Despite LLMs' impressive linguistic capabilities, the author argues they are essentially sophisticated n-gram models that perform approximate retrieval rather than principled reasoning.
This paper reinforces our view that generative AI is an augmentation to human work and endeavour, not a replacement.
The study tested LLMs like GPT3, GPT3.5, and GPT4 using planning instances from the International Planning Competition and found that while there were improvements in the accuracy of generated plans across versions, the results were not definitive evidence of genuine planning capability.
The paper distinguishes between LLMs generating correct responses through memorisation or pattern recognition and performing actual reasoning. To further test LLMs' planning abilities, the study employed obfuscation techniques, which significantly reduced GPT4's performance, suggesting reliance on retrieval rather than planning.

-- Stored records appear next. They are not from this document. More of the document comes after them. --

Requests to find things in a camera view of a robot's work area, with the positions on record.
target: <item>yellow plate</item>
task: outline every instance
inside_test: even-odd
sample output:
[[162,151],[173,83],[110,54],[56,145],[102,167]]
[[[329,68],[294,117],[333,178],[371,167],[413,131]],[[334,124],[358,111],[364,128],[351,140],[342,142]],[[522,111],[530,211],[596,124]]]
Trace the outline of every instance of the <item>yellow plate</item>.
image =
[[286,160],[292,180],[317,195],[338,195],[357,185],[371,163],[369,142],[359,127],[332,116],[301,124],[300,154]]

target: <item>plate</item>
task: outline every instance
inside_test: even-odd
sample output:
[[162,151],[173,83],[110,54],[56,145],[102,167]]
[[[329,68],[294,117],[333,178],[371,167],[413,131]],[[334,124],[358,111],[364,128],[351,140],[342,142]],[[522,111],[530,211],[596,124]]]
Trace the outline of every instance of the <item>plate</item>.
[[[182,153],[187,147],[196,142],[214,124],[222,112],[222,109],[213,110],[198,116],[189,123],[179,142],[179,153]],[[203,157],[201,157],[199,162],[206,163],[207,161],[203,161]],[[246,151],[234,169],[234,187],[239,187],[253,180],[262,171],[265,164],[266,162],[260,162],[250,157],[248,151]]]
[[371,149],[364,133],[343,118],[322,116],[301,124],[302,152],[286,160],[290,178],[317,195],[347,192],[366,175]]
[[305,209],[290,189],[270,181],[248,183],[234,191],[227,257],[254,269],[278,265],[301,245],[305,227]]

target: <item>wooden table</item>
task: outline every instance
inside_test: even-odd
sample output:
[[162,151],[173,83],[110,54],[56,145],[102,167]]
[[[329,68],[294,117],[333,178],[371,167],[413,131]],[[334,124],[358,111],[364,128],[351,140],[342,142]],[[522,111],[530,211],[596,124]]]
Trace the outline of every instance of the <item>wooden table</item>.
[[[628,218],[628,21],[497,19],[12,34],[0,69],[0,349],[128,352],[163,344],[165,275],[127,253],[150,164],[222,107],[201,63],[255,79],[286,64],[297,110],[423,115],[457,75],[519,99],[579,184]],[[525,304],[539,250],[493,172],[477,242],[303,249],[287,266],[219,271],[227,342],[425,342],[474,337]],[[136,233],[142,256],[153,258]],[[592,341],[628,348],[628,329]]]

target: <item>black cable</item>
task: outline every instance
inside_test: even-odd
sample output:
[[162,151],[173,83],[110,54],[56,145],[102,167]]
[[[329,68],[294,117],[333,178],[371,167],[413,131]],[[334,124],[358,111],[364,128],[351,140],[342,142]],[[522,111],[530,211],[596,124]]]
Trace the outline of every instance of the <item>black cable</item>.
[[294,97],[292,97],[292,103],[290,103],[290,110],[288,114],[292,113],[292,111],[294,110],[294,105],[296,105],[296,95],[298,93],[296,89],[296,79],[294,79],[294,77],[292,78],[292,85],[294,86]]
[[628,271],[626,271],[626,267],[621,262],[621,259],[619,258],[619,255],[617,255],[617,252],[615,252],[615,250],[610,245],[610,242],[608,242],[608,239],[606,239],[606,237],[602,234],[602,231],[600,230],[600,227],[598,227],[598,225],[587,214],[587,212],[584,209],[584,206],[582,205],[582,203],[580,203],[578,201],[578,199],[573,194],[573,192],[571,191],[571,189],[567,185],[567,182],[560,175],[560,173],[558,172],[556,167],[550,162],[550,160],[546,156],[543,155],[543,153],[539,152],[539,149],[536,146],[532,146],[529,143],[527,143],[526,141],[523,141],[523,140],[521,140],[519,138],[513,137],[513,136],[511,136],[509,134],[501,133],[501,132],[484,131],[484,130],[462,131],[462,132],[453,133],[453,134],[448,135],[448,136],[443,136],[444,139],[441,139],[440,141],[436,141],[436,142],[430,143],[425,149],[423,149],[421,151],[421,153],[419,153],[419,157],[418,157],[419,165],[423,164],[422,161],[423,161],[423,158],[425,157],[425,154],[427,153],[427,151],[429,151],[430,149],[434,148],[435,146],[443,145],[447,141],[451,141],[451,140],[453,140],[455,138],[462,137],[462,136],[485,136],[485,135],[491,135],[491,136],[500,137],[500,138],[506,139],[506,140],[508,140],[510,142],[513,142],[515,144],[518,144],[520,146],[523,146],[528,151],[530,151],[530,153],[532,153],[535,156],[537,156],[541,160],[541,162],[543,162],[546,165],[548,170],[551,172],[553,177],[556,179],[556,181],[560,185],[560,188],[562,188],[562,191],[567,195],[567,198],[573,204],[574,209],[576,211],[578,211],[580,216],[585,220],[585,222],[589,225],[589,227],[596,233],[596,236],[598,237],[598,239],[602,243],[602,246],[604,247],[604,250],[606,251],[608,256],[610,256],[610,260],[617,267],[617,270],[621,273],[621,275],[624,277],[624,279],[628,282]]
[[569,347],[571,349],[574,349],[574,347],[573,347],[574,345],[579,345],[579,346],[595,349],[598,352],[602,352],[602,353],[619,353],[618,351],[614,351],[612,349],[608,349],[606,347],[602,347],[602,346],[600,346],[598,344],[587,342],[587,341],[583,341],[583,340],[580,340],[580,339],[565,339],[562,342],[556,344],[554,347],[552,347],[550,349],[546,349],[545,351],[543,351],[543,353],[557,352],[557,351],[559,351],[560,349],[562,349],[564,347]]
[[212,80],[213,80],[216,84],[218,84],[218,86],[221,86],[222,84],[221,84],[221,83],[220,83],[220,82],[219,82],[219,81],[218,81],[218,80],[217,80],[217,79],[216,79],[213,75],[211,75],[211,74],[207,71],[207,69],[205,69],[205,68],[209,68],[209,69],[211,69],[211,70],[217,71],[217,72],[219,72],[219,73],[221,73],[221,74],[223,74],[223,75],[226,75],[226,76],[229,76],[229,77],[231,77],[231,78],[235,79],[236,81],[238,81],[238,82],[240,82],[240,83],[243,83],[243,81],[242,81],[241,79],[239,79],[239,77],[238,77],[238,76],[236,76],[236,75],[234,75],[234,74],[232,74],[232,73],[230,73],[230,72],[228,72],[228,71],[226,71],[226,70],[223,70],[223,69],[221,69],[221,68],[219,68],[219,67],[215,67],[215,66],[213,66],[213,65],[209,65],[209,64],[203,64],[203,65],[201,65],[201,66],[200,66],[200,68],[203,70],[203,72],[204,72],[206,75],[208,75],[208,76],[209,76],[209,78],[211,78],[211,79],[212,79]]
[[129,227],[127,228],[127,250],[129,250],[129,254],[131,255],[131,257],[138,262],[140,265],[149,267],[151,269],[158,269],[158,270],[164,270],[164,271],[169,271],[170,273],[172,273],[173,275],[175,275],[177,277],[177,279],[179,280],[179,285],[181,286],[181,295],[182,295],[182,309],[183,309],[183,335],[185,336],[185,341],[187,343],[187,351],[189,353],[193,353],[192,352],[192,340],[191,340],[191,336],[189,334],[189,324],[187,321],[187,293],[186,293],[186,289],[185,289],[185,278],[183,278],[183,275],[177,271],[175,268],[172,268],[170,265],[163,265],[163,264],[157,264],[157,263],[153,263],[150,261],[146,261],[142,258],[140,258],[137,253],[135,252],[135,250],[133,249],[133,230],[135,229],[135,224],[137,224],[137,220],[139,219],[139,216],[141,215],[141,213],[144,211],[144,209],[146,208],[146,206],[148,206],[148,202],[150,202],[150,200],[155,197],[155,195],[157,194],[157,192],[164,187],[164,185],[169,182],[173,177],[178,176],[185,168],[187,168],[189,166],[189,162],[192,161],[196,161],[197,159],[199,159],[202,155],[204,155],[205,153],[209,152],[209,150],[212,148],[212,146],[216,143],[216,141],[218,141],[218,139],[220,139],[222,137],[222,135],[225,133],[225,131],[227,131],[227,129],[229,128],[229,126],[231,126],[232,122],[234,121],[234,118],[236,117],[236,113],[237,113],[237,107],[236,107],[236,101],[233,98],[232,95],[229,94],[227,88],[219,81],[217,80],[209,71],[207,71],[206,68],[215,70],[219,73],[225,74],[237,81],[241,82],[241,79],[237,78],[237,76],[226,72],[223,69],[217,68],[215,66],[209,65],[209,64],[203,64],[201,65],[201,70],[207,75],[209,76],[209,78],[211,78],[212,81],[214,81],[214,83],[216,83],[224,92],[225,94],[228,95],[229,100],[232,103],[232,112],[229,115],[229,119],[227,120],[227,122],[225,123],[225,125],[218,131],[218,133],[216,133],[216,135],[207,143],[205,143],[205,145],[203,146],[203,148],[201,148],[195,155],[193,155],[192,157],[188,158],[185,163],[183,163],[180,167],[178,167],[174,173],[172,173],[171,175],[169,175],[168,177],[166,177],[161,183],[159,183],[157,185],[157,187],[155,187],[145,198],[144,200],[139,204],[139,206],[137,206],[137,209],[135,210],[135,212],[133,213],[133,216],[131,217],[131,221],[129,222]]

Two methods were explored to potentially enhance LLMs' planning performance: fine-tuning with planning data and prompting with hints or external verifiers. However, fine-tuning didn't show significant improvement, suggesting that it might lead to better approximate retrieval rather than genuine planning.
The paper advocates for a framework where LLMs' generative capabilities are combined with external verifiers to ensure the correctness and soundness of the planning and reasoning outputs, a setup referred to as LLM-Modulo frameworks.
The study concludes that while LLMs exhibit some level of problem-solving capability, their performance in planning and reasoning tasks is largely based on approximate retrieval and memorisation, not genuine reasoning or planning as traditionally understood in AI.
The paper critiques the common practice of iterative prompting by humans in the loop, which may lead to a Clever Hans effect, where the human's input, rather than the LLM's reasoning, guides the outcome.
This approach is contrasted with self-improvement methods where LLMs critique and refine their own outputs. However, the author finds such self-verification to potentially worsen performance due to LLMs generating both false positives and negatives.
The author suggests a LLM-Modulo framework where LLMs generate potential solutions vetted by external verifiers or expert humans, ensuring a sound outcome. The paper also reflects on the broader implications of LLMs in AI, suggesting they can serve as knowledge sources for domain-specific information, a role previously filled by human knowledge engineers.
In summary, while LLMs demonstrate some level of problem-solving ability, their effectiveness in planning and reasoning is largely attributed to their retrieval capabilities rather than genuine reasoning or planning.
The LLM-Modulo framework is proposed as a principled way to leverage LLMs' idea generation for reasoning tasks, supported by external verification to ensure accuracy and soundness.